Oracle Autonomous Database supports Oracle Database Vault, which you can use to implement powerful security controls within your dedicated database. These unique security controls restrict access to application data by privileged database users, reducing the risk of insider and outside threats and addressing common compliance requirements.

You can deploy controls to block privileged account access to application data and control sensitive operations inside the database. Trusted paths can be used to add additional security controls to authorized data access and database changes. Through the runtime analysis of privileges and roles, you can increase the security of existing applications by implementing least privileges and reducing the attack profile of your database accounts. Oracle Database Vault secures existing database environments transparently, eliminating costly and time consuming application changes.
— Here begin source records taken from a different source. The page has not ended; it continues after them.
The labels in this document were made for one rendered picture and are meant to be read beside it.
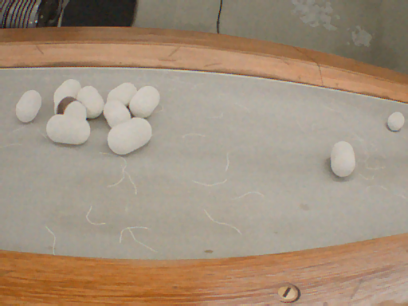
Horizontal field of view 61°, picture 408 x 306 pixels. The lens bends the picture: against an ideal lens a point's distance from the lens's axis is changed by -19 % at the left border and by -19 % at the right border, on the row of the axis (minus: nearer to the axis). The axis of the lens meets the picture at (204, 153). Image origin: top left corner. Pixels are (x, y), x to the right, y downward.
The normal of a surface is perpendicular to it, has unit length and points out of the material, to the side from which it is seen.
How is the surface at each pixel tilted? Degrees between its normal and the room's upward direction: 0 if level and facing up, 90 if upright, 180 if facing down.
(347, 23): 90
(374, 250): 0
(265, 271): 0
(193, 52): 45
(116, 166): 0
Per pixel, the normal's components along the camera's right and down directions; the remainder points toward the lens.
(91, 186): 0.17, -0.87
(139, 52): 0.28, -0.26
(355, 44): 0.16, 0.49
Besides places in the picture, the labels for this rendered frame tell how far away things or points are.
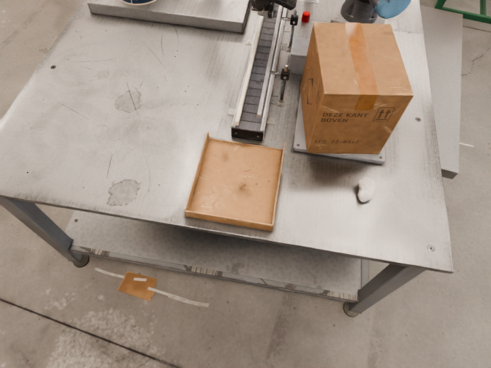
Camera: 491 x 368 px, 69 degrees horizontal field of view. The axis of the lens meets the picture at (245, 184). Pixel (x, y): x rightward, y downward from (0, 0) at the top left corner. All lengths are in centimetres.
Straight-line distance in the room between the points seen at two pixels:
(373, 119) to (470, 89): 201
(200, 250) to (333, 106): 96
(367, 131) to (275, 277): 81
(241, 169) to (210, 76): 44
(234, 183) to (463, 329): 141
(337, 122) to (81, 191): 80
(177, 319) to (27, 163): 98
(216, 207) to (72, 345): 112
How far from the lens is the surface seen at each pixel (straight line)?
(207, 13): 166
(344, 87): 102
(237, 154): 119
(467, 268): 224
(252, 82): 134
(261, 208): 109
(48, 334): 201
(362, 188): 115
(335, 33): 119
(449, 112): 152
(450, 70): 170
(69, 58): 164
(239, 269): 165
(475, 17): 340
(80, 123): 138
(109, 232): 182
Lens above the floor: 180
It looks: 59 degrees down
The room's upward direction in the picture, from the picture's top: 3 degrees clockwise
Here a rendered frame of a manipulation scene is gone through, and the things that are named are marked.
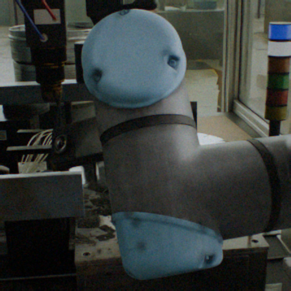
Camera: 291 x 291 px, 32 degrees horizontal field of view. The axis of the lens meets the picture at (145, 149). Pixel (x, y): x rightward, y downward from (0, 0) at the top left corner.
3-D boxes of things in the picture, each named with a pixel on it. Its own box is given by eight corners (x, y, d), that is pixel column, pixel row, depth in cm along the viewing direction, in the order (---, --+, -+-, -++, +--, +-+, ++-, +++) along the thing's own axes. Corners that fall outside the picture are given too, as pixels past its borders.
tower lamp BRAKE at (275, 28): (286, 37, 102) (288, 21, 101) (295, 39, 98) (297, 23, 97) (265, 37, 102) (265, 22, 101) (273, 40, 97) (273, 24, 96)
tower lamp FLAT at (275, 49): (286, 53, 103) (286, 37, 102) (294, 56, 99) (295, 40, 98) (264, 54, 103) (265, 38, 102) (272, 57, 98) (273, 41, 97)
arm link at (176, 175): (289, 251, 36) (253, 105, 39) (132, 279, 33) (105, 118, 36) (244, 262, 43) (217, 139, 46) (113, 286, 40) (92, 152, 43)
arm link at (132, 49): (84, 118, 35) (67, 10, 37) (107, 158, 46) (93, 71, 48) (198, 96, 35) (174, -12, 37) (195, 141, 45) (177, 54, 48)
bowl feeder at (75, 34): (112, 124, 183) (108, 20, 171) (117, 152, 154) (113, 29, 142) (24, 128, 179) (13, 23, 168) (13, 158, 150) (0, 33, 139)
Before using Oracle Database Vault, be sure to review What to Expect After You Enable Oracle Database Vault to gain an understanding of the impact of configuring and enabling Database Vault.

For detailed information on implementing Oracle Database Vault features, be sure to refer to Oracle Database Vault Administrator’s Guide.

Tip:

To try out the process of setting up Database Vault, you can go through the Protect your data with Database Vault hands-on lab.

Configure and Enable Oracle Database Vault

To configure and enable Enable Oracle Database Vault in your Autonomous Transaction Processing dedicated database, you create database users to act as the Database Vault owner and account manager, and then use these users when configuring and enabling Database Vault.

  1. Connect as the ADMIN user to your dedicated database.
  2. Create the Database Vault owner and account manager users; for example:
    create user dbv_owner identified by <password>;
    grant create session to dbv_owner;
    create user dbv_acctmgr identified by <password>;
    grant create session to dbv_acctmgr;
  3. Configure Database Vault, providing the owner and account manager user names in the command; for example:
    exec dvsys.configure_dv('dbv_owner','dbv_acctmgr');
  4. Connect as the Database Vault owner (dbv_owner in this example) to your dedicated database.
  5. Enable Database Vault:
    exec dbms_macadm.enable_dv;
  6. Restart (that is, stop and then start) your Autonomous Transaction Processing dedicated deployment.